I am also confused about the use of the term "age reversal". Does the immune system have an age clock marker? Could it be that a person will have a robust immune system but other epi/genetic markers will indicate that he is older or younger than the chronological age indicates?

IMHO, aging is a metabolic process rather than an immunologic process. Immune deficiency may be an outcome, not a root cause. I am sure that @marz62, @davidsinclair and others are more knowledgeable than I am in commenting on this. I am just practicing/experiencing aging as we speak

@ymedan - we are still debating the scope of these trials, but they are very unlikely to include a cohort larger than 100 participants.

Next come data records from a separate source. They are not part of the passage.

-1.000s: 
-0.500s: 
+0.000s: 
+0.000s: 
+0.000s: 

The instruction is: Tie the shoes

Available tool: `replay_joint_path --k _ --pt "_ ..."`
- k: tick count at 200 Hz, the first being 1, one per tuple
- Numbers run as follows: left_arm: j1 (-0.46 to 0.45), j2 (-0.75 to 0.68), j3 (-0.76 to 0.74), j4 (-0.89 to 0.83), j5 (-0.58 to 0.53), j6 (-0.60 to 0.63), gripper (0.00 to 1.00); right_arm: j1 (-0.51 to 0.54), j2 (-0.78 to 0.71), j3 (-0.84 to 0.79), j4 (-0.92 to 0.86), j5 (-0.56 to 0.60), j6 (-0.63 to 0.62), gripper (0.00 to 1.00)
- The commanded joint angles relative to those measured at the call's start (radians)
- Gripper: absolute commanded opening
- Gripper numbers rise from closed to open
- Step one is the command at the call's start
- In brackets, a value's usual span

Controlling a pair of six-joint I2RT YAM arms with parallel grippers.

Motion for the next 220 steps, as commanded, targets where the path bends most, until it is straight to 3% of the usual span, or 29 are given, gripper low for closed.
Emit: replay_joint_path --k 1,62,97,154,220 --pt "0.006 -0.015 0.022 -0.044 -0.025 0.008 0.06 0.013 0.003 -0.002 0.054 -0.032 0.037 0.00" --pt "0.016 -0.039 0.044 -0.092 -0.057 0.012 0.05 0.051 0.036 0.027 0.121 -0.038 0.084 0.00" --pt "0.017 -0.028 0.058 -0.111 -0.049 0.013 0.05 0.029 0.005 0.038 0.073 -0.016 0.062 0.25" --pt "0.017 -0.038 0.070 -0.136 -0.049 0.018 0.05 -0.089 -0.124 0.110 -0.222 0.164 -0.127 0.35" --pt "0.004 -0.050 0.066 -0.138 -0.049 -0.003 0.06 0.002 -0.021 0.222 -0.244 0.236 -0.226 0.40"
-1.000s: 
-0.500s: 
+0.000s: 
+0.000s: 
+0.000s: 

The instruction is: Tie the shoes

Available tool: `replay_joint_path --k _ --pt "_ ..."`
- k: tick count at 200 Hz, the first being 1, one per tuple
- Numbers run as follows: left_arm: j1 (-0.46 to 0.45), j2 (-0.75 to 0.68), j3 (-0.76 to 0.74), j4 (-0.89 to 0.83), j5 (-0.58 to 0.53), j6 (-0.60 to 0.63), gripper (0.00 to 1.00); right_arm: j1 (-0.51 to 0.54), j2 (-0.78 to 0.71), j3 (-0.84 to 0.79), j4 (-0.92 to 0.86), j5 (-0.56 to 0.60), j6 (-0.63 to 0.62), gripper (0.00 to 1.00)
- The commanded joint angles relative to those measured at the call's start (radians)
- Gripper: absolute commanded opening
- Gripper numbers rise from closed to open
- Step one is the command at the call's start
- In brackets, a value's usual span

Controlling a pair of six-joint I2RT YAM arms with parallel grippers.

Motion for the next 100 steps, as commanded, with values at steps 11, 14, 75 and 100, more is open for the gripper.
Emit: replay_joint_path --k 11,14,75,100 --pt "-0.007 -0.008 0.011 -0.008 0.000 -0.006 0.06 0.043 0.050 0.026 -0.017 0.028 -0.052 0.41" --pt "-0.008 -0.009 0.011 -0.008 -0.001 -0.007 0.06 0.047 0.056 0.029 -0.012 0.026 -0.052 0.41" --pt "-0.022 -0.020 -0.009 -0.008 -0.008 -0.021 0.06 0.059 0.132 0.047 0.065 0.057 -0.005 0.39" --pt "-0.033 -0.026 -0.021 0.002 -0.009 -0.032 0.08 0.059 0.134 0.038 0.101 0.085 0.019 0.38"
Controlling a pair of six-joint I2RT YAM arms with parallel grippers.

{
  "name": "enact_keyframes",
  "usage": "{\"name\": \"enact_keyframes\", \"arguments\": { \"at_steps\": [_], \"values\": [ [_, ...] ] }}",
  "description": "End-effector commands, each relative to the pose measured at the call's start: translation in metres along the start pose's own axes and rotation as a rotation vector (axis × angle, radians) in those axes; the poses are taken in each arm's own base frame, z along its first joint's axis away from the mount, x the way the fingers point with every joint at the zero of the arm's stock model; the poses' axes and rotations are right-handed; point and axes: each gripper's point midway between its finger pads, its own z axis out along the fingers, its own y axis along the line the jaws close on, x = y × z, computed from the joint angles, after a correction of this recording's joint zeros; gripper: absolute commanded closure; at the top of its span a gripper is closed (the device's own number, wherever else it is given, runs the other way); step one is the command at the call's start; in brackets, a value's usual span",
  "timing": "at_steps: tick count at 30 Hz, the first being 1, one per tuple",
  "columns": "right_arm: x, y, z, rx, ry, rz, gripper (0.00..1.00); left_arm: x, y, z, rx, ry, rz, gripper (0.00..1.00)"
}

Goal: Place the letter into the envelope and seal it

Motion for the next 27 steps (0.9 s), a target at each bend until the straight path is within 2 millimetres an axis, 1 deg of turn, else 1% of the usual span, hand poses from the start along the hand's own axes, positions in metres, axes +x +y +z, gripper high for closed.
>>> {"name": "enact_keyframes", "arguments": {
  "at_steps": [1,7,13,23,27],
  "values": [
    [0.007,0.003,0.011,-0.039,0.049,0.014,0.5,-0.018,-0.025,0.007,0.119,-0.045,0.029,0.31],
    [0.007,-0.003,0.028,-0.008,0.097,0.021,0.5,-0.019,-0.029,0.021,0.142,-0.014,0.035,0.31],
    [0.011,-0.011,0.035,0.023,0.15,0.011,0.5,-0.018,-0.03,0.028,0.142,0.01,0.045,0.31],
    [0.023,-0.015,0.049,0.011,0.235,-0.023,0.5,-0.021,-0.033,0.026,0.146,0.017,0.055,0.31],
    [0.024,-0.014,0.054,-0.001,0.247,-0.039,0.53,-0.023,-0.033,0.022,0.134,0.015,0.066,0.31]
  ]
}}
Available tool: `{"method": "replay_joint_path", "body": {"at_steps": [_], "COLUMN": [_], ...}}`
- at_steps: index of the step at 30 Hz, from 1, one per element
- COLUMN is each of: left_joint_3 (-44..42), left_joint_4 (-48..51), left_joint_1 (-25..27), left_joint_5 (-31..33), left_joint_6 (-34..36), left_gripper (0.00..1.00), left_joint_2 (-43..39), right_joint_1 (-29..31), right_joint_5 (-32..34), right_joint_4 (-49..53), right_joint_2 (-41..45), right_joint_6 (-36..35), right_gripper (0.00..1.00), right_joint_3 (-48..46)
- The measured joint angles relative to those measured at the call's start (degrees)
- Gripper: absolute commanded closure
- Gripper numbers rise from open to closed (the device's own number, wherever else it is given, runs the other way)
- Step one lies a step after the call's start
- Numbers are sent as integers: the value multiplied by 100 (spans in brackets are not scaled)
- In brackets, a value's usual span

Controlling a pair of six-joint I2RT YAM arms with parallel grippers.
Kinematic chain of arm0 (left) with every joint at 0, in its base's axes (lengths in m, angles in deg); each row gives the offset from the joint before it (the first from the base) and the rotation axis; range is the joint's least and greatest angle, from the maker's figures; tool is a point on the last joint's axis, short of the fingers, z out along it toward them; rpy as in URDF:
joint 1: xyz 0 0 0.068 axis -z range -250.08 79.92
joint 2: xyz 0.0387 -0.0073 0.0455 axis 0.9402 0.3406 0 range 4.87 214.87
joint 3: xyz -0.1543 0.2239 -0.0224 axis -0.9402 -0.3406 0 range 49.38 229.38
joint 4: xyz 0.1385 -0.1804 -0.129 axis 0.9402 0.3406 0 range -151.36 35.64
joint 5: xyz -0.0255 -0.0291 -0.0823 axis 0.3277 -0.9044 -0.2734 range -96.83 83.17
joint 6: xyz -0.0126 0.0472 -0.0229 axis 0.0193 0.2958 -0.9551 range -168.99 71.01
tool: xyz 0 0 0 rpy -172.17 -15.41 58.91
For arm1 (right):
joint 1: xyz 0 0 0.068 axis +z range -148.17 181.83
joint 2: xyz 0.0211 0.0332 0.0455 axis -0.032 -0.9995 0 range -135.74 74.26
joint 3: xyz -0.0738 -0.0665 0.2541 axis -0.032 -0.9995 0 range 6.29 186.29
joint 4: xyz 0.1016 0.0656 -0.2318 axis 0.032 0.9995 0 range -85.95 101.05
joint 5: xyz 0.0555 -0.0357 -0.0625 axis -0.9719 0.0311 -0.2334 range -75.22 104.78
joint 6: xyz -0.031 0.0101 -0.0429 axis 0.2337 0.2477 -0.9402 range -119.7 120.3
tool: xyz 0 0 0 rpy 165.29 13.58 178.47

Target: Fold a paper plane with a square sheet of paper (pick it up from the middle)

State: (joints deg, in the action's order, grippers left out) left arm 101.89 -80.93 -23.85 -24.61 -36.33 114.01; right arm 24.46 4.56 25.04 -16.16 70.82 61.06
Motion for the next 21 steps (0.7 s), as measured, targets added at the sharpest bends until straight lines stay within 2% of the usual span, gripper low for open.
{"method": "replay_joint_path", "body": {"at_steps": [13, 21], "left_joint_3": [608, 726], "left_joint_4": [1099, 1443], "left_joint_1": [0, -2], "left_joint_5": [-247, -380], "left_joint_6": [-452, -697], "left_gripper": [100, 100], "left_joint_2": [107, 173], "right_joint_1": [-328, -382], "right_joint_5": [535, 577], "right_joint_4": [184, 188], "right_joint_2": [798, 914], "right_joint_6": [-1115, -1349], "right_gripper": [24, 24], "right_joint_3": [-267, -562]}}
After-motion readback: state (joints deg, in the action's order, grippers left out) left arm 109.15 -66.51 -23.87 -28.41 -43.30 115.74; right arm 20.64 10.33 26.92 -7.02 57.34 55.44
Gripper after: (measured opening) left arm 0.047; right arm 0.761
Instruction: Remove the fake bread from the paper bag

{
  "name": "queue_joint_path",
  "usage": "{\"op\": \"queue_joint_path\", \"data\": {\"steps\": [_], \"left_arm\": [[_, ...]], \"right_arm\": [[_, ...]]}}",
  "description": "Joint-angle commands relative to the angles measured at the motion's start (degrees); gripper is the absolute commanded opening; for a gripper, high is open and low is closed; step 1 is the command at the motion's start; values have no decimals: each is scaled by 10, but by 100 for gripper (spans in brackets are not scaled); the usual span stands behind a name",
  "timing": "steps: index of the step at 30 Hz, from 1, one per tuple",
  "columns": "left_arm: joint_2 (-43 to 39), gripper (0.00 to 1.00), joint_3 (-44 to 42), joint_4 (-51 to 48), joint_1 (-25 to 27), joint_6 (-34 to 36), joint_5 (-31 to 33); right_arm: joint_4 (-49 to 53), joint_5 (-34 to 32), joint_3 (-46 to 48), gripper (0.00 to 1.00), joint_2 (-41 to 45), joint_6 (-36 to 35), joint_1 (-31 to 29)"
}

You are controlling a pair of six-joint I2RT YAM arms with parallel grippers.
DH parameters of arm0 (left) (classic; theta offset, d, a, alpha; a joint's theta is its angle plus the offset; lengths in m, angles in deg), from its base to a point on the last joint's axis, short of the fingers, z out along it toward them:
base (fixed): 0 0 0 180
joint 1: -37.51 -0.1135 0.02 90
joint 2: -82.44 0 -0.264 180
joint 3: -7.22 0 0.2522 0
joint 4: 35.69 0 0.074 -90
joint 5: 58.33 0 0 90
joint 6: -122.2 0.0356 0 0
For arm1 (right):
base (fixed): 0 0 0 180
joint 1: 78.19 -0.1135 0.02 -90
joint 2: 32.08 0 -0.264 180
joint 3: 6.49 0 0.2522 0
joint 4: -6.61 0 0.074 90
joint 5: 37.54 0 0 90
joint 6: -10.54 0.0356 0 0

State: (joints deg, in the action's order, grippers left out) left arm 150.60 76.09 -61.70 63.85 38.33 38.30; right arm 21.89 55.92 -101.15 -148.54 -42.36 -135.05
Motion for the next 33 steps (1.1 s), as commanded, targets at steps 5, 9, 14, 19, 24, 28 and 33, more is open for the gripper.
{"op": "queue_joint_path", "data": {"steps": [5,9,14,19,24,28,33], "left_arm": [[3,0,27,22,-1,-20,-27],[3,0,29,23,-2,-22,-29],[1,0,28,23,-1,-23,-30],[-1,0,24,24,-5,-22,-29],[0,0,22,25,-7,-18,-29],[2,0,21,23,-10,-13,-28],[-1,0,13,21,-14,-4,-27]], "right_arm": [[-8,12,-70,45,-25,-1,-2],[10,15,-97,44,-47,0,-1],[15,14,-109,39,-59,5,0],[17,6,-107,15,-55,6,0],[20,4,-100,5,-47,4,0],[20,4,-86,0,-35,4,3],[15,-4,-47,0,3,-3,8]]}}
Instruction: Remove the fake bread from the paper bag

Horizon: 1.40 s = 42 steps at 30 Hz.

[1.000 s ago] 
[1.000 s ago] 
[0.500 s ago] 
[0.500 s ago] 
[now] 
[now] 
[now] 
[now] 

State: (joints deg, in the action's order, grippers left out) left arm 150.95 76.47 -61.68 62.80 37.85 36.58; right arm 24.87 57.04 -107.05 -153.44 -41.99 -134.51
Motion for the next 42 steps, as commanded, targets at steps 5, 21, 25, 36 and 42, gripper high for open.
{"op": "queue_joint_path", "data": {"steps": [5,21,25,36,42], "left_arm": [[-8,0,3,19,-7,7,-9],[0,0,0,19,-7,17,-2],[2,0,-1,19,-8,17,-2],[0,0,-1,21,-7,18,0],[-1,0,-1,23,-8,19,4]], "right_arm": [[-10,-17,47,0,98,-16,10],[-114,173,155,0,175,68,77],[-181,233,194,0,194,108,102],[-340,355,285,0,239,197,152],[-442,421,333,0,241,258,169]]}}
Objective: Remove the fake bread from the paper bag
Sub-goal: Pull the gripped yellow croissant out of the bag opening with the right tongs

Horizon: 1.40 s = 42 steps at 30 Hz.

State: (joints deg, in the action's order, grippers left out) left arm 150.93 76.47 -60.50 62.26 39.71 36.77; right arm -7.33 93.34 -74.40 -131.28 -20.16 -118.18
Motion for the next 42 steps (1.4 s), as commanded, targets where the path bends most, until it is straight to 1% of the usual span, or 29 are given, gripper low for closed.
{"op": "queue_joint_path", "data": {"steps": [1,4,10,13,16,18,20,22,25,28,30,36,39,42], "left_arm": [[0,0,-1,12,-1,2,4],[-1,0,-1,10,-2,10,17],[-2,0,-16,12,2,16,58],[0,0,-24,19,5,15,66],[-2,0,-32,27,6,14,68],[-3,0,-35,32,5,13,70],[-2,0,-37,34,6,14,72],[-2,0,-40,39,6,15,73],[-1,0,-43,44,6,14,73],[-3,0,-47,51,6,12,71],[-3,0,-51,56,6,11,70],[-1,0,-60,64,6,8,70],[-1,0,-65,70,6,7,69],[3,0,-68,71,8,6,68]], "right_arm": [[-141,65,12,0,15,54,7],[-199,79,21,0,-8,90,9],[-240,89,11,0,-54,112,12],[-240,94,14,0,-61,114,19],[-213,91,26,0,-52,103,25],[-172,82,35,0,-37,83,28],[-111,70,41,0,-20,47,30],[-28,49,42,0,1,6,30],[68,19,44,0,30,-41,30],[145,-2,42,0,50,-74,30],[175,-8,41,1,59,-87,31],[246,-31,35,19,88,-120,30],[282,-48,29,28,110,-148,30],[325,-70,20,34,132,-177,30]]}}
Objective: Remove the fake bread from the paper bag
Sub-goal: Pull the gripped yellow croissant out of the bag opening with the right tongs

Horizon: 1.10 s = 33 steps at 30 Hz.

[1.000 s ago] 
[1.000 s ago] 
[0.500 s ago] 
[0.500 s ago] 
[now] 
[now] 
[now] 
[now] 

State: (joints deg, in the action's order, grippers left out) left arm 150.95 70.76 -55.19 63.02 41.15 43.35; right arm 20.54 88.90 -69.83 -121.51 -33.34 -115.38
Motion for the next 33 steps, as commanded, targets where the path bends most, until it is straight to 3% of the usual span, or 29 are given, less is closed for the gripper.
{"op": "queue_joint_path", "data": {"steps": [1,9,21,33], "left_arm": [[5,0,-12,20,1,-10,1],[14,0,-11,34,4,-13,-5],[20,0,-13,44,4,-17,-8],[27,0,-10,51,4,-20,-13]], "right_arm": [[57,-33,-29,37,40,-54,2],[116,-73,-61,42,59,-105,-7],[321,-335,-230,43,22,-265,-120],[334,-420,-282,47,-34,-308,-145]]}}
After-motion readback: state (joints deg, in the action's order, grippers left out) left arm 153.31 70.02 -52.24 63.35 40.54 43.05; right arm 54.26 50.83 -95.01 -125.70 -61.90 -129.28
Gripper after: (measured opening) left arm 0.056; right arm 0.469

Participants ages will probably be 60-70, the duration will not be longer than one year, and the endpoints will depend on the body systems we'll require the participants to rejuvenate, plus epigenetic clocks as a general marker of 'biological age' (which is the best we have right now).
As for the term "age reversal" - it's better to say "rejuvenation". The immune system does not have a clear aging clock, but we do know of several immune parameters that decline throughout aging, and if we can rejuvenate the system so that an old person has the same parameters as a young person (CRP & IL-6 levels, blood cells populations, immune response to vaccination, etc.) then that would be enough evidence of a "rejuvenation" effect for us. Since teams will receive bonus points for also rejuvenating the cardiovascular and central nervous systems, any treatments that does all three and reduces a person's biological age as measured by the epigenetic markers, could conceivably be considered "age reversal".

ymedan

@Roey Thank you. I highly recommend measuring NK cells load (inate immune system function). There is a symposium dedicated to that https://innate-killer.com/ next week.
I would not say "age reversal" but rather "aging slowdown". Unless you know something that I don't know about mortality, we are all bound to die, no matter how much we will reverse our age.